The doctors said her tumors had shrunk. A wedding
took place across the street. Everyone stopped at the red

lights. She wants to cash checks, stop the mosquitoes
coming in the window and prevent small children

from wading through garbage heaps. She lists by candlelight
the things she doesn´t want to leave behind: the doodles

she drew on the balcony after the break-up, family pictures,
love letters, glitter and paint, her Siamese who cowers

in an empty milk crate stained with vomit. Plain wooden
caskets are just big enough to hold babies. They lie

alongside a white freezer truck. An artist in Lebanon ties
a microphone to his balcony to record the “Summer Rain"

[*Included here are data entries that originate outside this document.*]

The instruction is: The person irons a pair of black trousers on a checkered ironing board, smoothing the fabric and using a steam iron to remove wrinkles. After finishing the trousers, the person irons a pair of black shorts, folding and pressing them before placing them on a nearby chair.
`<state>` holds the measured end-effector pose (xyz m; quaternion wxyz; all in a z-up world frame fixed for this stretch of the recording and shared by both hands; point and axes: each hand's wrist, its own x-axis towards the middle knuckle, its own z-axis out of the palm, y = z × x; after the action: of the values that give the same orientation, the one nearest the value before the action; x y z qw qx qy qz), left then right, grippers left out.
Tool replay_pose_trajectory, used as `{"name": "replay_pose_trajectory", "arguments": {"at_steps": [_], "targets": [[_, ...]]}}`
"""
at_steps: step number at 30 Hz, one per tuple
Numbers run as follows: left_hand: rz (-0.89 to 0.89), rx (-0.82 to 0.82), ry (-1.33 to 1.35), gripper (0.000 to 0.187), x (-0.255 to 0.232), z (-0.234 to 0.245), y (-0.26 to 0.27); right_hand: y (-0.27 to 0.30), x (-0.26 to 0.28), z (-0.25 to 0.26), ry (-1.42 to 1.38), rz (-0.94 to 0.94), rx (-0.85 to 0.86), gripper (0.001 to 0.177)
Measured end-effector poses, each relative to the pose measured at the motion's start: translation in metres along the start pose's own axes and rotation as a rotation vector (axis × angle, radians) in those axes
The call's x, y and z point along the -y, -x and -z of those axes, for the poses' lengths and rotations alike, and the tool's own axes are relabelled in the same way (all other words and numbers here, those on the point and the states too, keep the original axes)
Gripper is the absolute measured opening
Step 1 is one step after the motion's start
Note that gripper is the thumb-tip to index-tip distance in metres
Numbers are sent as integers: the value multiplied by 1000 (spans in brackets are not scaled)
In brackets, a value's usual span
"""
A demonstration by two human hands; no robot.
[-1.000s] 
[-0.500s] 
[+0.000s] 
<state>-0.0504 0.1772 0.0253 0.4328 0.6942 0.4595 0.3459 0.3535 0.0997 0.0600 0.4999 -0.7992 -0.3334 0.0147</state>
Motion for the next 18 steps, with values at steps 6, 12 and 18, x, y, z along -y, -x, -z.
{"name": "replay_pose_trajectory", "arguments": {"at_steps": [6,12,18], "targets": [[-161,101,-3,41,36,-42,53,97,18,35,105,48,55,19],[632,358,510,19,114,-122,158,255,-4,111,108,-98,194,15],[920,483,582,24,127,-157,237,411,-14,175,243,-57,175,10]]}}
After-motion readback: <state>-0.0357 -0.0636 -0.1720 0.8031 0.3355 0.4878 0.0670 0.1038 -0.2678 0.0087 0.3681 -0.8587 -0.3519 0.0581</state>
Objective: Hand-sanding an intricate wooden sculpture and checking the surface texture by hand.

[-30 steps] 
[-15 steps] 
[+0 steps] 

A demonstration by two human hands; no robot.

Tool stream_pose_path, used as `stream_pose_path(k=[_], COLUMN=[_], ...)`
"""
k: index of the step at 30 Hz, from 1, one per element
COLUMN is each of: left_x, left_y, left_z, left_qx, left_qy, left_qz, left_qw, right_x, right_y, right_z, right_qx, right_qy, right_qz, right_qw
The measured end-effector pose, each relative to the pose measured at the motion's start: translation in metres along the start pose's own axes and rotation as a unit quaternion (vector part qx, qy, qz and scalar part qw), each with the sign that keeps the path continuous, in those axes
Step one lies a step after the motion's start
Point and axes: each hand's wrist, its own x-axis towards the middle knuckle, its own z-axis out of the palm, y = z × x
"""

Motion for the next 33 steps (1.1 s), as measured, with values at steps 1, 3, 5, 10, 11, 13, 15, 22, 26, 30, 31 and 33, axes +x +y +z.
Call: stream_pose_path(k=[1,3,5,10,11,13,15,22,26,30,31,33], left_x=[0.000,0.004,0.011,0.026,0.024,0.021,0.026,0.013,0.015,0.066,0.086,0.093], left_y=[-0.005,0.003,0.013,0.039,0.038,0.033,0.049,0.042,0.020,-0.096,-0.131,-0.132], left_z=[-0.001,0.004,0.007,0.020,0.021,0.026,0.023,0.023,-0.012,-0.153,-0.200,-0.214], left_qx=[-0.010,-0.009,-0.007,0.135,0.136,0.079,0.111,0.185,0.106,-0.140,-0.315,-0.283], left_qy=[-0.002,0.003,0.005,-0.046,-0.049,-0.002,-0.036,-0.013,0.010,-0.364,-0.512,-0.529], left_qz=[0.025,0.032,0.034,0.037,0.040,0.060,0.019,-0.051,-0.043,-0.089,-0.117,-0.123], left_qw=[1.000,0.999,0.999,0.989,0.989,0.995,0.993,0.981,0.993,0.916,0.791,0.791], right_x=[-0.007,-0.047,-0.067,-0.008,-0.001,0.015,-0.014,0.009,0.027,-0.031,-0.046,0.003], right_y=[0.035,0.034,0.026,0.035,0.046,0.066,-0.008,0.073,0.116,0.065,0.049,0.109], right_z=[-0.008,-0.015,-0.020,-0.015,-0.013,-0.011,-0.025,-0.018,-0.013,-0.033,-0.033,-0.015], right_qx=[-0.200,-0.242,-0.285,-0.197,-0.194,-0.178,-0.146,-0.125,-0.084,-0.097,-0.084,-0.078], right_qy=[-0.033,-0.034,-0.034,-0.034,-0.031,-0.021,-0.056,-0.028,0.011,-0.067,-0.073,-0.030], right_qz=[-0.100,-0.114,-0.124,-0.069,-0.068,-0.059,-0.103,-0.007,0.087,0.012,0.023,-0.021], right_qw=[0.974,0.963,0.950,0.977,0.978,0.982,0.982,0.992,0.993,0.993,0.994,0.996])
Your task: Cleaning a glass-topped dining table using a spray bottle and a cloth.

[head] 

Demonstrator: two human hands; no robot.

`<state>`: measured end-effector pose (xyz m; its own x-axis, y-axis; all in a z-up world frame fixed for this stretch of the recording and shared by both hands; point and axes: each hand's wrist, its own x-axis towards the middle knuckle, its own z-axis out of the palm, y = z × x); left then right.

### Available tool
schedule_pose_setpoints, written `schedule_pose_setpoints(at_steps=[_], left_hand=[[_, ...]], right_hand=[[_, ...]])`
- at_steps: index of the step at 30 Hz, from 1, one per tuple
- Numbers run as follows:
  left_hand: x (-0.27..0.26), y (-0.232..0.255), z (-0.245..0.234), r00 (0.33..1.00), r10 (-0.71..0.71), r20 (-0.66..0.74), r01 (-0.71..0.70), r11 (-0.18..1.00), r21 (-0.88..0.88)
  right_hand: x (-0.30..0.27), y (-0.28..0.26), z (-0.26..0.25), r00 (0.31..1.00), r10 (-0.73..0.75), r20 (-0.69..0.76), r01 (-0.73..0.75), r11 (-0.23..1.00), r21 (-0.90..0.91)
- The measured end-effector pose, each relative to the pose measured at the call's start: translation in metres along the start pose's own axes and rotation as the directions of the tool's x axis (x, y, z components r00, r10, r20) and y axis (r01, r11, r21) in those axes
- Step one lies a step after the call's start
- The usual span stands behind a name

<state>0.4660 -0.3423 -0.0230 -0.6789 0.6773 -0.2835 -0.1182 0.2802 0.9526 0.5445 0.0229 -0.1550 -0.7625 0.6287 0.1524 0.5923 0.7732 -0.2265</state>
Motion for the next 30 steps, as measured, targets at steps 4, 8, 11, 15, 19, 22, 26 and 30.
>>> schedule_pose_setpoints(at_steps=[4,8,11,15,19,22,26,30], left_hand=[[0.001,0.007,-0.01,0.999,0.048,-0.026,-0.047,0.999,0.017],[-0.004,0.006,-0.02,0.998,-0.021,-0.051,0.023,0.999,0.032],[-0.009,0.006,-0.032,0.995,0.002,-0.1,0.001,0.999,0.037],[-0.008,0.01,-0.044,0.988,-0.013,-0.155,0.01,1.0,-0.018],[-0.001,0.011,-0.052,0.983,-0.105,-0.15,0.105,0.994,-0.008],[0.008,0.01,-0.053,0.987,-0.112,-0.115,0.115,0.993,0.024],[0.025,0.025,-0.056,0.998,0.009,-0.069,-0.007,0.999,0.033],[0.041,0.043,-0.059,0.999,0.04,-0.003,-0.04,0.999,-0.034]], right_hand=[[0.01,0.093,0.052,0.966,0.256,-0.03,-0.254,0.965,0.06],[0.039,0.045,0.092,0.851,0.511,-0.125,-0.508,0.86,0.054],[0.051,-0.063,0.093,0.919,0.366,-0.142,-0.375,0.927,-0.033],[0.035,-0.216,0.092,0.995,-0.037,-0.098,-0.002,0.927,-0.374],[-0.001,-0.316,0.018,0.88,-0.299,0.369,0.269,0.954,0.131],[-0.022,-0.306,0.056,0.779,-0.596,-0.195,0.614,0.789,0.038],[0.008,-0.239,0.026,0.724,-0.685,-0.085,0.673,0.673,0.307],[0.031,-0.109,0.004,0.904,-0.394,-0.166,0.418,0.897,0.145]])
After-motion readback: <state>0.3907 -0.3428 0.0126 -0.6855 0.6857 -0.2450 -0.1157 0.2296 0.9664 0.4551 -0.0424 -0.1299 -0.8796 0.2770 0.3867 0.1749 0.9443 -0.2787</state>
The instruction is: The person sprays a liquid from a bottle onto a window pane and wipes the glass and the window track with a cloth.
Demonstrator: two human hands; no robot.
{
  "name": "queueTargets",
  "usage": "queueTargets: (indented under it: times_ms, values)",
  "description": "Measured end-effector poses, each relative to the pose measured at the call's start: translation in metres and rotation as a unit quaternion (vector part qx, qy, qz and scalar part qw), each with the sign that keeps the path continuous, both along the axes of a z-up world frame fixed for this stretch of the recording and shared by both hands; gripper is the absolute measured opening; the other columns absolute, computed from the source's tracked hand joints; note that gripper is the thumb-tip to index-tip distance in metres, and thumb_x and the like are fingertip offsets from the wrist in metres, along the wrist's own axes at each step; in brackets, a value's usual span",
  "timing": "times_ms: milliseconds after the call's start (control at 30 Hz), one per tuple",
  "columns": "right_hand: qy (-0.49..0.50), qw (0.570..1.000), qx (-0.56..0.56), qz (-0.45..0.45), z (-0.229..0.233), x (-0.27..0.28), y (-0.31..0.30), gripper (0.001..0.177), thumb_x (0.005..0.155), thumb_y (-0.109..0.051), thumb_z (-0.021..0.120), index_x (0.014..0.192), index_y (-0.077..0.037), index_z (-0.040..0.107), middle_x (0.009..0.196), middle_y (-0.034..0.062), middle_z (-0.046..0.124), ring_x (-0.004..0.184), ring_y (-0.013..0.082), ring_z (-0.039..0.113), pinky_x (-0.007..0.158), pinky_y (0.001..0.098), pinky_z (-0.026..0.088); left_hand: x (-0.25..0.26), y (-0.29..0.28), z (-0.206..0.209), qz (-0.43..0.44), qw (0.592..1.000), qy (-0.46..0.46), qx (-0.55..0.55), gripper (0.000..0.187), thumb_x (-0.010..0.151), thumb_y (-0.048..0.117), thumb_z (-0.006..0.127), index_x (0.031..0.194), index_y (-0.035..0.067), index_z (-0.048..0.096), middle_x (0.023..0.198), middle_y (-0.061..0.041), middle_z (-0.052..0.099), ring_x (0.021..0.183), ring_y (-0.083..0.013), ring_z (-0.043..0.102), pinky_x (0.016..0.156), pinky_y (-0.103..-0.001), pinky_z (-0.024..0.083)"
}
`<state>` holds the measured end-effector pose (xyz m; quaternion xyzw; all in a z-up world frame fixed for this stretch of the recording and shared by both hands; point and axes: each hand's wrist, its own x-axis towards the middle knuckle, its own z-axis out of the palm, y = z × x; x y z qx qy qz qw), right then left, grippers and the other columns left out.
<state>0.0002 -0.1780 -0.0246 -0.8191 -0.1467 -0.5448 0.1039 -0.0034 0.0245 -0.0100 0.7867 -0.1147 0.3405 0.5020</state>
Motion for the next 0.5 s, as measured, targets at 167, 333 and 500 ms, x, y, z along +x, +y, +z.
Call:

of bombs breaking the sound barrier, he plays the trumpet
in the background and sketches drawings in the hushed seconds

of a starry night. An ex-hostage dreams of the bloodletting
being over. He imagines one day sitting under a magnificent

oak and letting the beauty of the place soak into him.









Liz Gallagher lives in the Canary Islands, Spain. She teaches English in the Foreign Language Department of Las Palmas University and is currently completing a PhD on “Online Learning." Her work has appeared or is forthcoming in Centrifugal Eye, Wicked Alice, and Mannequin Envy, as well as a recent anthology of writing from women entitled Eve…a celebration of creative women. "The Day the Shelling Started" is part of a series of sixteen "war observer" poems related to war in Lebanon.